Description of the task: Begin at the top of the records below and return each line exactly through the line with "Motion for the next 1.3". Skip pictures.

━━━━━━━━━━

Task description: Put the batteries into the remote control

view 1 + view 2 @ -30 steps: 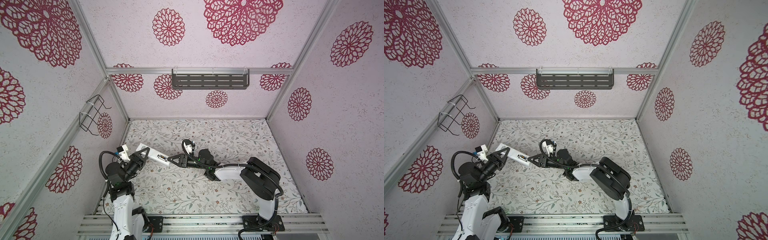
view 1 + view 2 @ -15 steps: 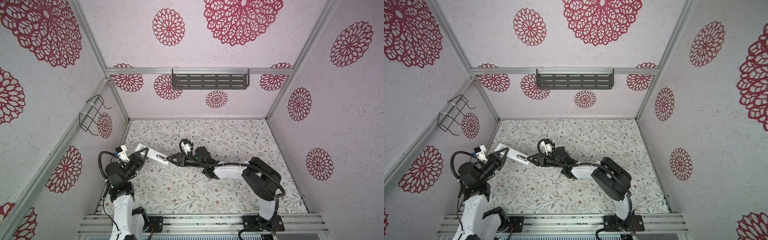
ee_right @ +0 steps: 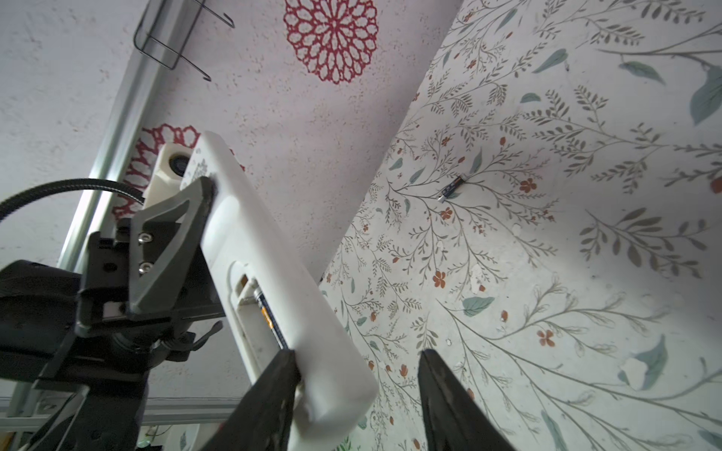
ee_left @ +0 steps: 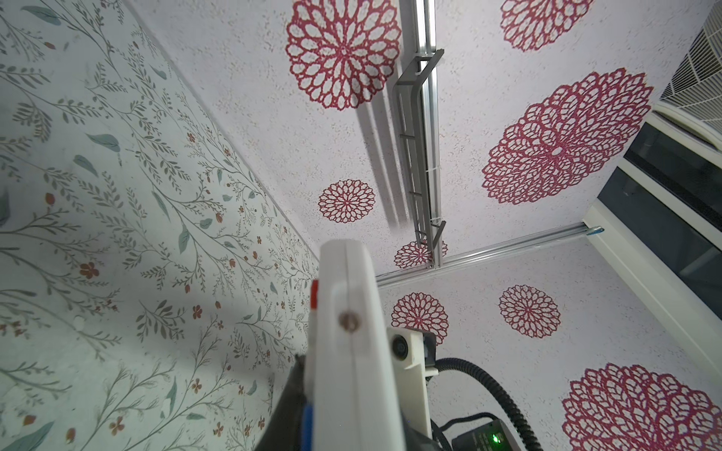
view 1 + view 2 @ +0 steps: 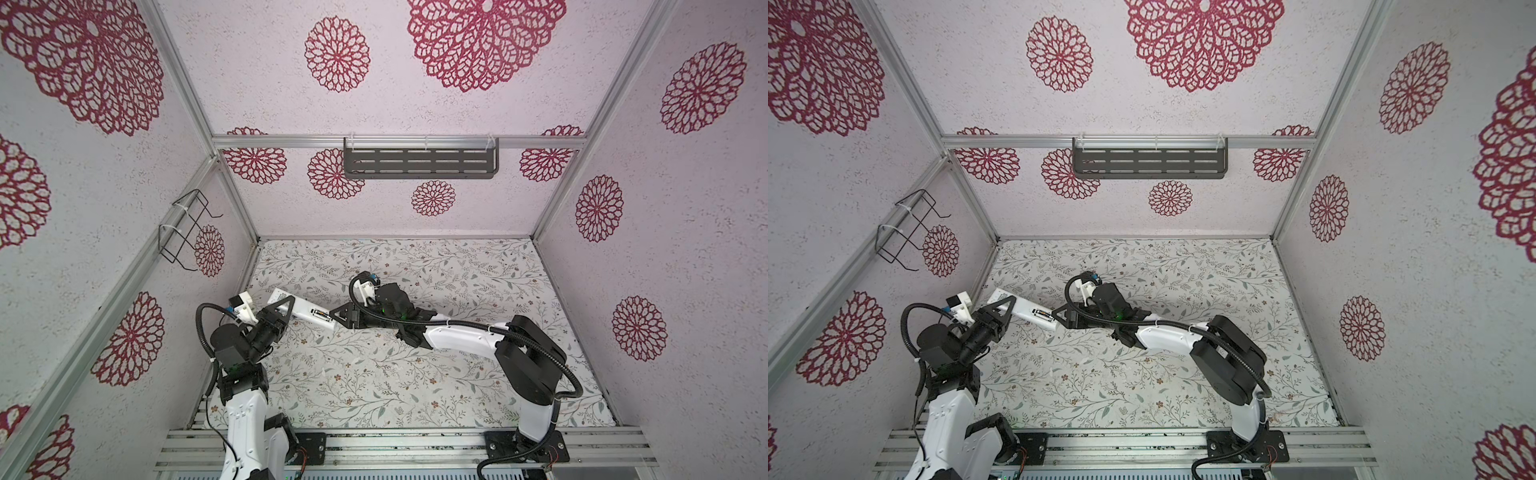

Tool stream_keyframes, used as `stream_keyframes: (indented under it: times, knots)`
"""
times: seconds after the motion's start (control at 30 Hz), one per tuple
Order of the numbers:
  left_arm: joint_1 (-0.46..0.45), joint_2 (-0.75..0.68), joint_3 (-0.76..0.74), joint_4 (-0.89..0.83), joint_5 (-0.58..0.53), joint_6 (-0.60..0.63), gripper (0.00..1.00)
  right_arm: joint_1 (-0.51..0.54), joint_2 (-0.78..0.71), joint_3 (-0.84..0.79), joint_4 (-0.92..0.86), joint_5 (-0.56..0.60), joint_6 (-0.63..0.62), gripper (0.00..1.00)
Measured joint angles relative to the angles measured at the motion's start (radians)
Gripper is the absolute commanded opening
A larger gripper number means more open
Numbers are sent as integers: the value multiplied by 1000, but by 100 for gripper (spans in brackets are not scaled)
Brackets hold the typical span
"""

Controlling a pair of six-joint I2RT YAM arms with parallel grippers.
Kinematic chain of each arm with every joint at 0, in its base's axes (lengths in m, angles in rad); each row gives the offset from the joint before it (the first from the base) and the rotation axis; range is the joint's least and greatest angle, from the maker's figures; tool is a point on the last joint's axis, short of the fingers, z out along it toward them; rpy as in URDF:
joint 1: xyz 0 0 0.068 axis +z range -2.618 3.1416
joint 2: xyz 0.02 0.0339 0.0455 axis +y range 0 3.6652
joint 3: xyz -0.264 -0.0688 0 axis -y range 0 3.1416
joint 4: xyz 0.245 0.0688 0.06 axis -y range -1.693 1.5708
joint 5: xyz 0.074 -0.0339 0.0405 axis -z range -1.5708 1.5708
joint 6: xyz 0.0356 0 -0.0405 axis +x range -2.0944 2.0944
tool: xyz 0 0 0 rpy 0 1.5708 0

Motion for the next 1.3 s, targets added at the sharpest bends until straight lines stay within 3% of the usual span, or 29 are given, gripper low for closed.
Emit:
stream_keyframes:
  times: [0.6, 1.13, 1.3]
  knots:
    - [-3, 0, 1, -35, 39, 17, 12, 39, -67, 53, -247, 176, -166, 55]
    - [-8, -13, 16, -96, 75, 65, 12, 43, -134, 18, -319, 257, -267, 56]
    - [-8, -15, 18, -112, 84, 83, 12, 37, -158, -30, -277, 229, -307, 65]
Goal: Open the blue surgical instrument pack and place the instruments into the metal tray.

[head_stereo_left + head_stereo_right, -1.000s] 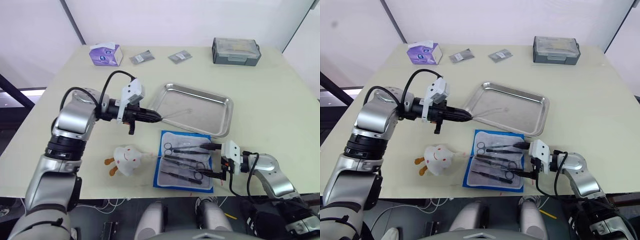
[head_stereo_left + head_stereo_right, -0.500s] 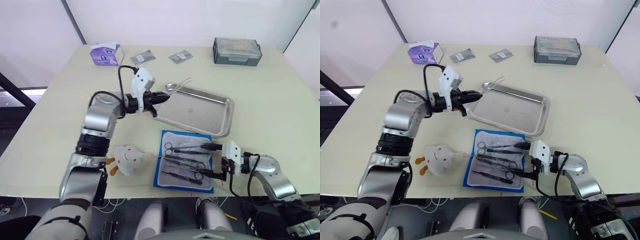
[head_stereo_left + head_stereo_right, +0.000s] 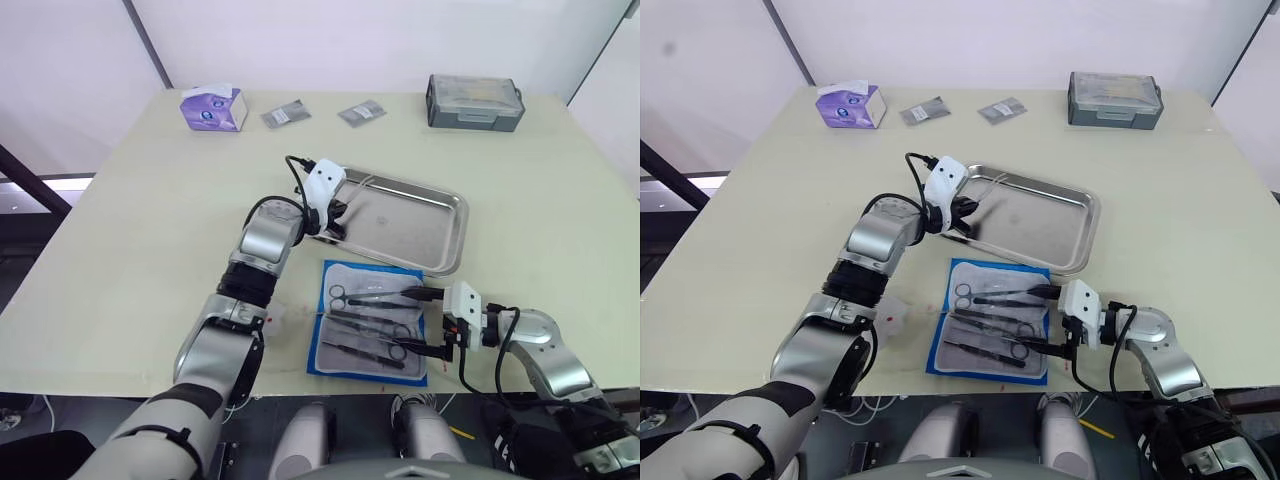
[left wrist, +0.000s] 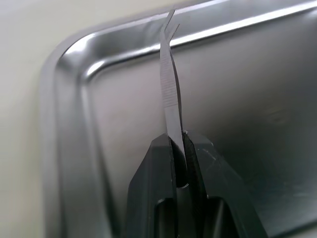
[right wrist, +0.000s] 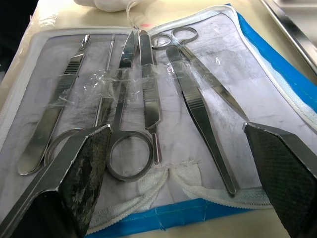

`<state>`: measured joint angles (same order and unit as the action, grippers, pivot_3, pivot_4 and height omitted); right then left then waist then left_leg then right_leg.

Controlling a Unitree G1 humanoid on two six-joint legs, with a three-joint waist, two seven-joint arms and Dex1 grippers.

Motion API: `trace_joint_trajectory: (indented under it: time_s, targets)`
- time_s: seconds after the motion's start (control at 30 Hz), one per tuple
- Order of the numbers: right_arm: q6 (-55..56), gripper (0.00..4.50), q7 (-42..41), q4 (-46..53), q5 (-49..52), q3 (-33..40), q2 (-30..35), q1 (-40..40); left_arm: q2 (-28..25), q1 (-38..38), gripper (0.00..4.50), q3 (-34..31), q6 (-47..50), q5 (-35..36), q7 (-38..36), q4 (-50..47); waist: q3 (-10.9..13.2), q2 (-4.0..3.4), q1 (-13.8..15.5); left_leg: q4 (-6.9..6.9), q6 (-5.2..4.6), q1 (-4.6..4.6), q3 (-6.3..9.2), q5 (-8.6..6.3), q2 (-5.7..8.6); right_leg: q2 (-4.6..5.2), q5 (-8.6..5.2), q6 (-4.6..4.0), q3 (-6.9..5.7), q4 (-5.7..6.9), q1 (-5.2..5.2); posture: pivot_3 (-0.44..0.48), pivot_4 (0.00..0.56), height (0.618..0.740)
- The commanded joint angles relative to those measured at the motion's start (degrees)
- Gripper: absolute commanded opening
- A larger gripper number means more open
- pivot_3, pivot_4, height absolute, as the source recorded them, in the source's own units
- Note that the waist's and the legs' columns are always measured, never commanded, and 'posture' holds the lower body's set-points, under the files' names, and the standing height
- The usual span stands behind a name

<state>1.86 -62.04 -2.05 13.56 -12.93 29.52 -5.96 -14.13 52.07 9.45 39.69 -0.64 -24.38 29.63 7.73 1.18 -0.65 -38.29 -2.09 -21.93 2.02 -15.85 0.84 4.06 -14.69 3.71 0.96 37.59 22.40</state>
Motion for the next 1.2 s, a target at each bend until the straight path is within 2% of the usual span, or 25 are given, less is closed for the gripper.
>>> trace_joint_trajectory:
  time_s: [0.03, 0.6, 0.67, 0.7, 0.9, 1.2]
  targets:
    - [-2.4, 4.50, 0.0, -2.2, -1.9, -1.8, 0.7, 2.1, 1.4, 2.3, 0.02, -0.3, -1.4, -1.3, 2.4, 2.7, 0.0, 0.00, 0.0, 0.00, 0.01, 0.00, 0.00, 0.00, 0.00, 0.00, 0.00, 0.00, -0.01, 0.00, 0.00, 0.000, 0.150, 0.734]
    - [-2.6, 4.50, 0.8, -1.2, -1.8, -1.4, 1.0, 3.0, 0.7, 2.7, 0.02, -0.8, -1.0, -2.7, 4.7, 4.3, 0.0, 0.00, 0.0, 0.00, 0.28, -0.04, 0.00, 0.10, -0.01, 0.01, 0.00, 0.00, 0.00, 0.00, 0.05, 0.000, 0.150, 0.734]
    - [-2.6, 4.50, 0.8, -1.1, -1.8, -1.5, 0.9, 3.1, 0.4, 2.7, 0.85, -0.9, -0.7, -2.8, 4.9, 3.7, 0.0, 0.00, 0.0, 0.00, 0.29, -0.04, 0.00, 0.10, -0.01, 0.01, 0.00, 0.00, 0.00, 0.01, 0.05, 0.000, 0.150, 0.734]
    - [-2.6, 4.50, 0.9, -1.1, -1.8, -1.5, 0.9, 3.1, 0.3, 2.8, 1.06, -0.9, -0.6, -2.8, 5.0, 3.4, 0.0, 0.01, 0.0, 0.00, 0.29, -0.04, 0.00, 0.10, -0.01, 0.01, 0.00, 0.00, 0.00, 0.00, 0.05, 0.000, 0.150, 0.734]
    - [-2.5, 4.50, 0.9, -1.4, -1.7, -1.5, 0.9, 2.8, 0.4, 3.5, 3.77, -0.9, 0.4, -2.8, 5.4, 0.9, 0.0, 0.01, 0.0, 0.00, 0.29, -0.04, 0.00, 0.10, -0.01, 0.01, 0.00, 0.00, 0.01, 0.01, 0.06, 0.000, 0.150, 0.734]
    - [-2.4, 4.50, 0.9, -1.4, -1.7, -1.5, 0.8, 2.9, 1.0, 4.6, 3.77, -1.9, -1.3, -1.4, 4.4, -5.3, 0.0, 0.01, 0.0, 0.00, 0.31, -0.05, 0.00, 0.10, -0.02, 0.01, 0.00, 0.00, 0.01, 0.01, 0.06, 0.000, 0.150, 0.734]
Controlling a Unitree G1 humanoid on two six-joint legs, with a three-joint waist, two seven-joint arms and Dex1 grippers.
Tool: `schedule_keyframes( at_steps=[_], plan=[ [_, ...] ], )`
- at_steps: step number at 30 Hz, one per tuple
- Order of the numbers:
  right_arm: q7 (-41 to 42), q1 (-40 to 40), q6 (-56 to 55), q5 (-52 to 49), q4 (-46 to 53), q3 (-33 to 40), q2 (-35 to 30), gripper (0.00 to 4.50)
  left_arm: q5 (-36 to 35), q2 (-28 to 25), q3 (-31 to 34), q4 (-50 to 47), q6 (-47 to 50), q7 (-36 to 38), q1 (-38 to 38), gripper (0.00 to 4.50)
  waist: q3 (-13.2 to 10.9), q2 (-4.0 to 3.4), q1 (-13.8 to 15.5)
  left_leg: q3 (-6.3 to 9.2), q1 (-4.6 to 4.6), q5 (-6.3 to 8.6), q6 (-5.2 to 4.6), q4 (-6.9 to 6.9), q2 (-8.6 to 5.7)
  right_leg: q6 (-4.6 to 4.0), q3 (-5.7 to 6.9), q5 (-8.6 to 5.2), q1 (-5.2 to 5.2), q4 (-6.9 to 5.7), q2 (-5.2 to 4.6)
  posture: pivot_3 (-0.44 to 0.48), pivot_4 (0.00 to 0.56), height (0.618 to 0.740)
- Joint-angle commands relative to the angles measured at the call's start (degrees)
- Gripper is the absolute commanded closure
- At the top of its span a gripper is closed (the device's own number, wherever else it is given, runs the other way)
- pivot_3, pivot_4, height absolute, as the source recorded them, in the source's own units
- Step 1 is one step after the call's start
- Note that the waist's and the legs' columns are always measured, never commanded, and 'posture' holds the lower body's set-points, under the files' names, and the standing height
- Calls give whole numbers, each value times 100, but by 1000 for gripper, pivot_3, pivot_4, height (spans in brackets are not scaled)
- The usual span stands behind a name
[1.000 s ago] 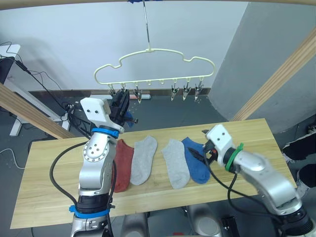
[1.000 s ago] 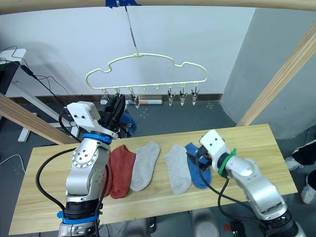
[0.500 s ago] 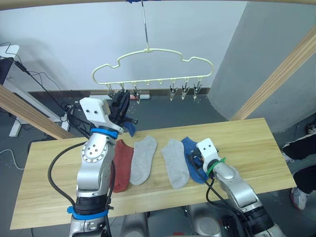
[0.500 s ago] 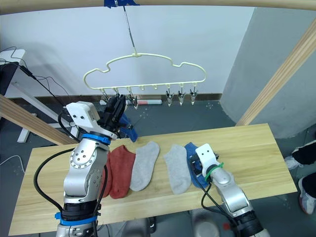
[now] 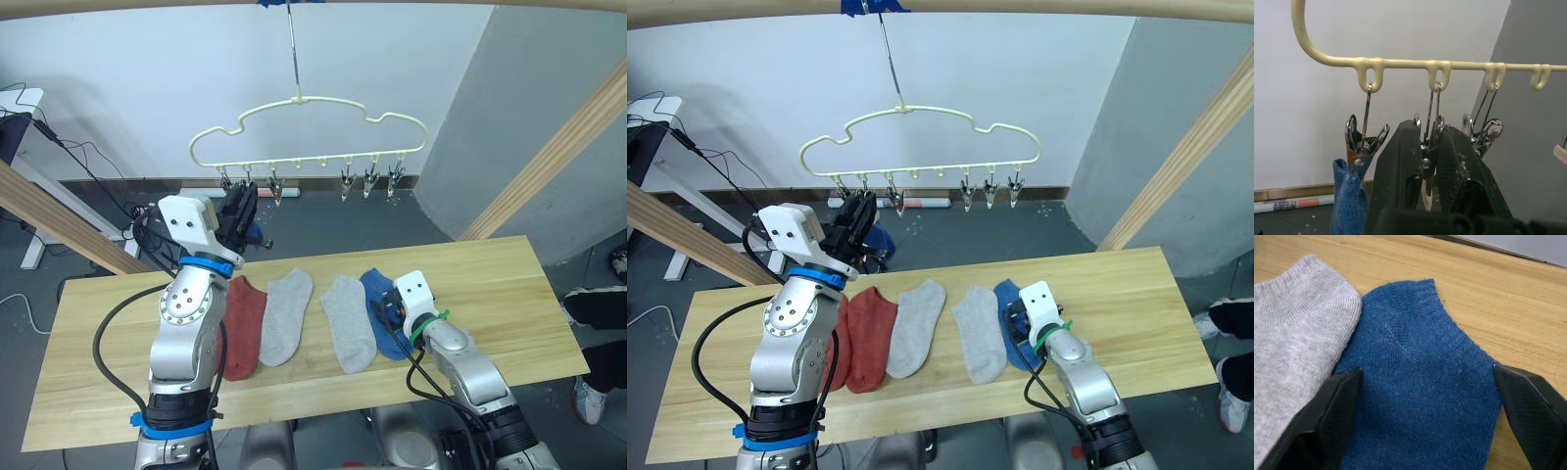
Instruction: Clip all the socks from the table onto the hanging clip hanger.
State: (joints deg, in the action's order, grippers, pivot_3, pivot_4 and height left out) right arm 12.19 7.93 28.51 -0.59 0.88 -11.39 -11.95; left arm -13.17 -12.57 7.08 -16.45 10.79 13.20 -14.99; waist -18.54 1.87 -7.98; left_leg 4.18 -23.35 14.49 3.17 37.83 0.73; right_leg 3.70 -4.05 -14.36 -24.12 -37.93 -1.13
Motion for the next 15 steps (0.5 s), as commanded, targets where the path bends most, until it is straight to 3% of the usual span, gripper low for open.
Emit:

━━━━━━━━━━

Answer to this exercise:
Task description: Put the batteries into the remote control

view 1 + view 2 @ -30 steps: 
view 1 + view 2 @ -15 steps: 
ee_right @ +0 steps: 
ee_left @ +0 steps: 
view 1 + view 2 @ +0 steps: 

Tool stream_keyframes, used as `stream_keyframes: (indented under it: times, knots)`
"""
times: seconds after the motion's start (control at 30 Hz), one per tuple
Order of the numbers:
  left_arm: joint_1 (-0.46..0.45), joint_2 (-0.75..0.68), joint_3 (-0.76..0.74), joint_4 (-0.89..0.83), joint_5 (-0.58..0.53), joint_6 (-0.60..0.63), gripper (0.00..1.00)
  right_arm: joint_1 (-0.51..0.54), joint_2 (-0.78..0.71), joint_3 (-0.84..0.79), joint_4 (-0.92..0.86), joint_5 (-0.56..0.60), joint_6 (-0.63..0.62), gripper (0.00..1.00)
Measured joint angles relative to the angles measured at the motion's start (radians)
Gripper is the absolute commanded opening
A larger gripper number means more open
Numbers are sent as integers: the value multiplied by 1000, but by 100 for gripper (spans in brackets are not scaled)
Brackets hold the typical span
"""

Controlling a pair of six-joint I2RT YAM arms with parallel grippers.
Kinematic chain of each arm with every joint at 0, in its base's axes (lengths in m, angles in rad); each row gives the offset from the joint before it (the first from the base) and the rotation axis; range is the joint's least and greatest angle, from the maker's figures; tool is a point on the last joint's axis, short of the fingers, z out along it toward them; rpy as in URDF:
joint 1: xyz 0 0 0.068 axis +z range -2.618 3.1416
joint 2: xyz 0.02 0.0339 0.0455 axis +y range 0 3.6652
joint 3: xyz -0.264 -0.0688 0 axis -y range 0 3.1416
joint 4: xyz 0.245 0.0688 0.06 axis -y range -1.693 1.5708
joint 5: xyz 0.074 -0.0339 0.0405 axis -z range -1.5708 1.5708
joint 6: xyz 0.0356 0 -0.0405 axis +x range -2.0944 2.0944
tool: xyz 0 0 0 rpy 0 1.5708 0

Motion for the next 1.3 s, targets added at the sharpest bends until straight lines stay within 3% of the usual span, or 29 are given, gripper low for closed.

No additional answer is expected.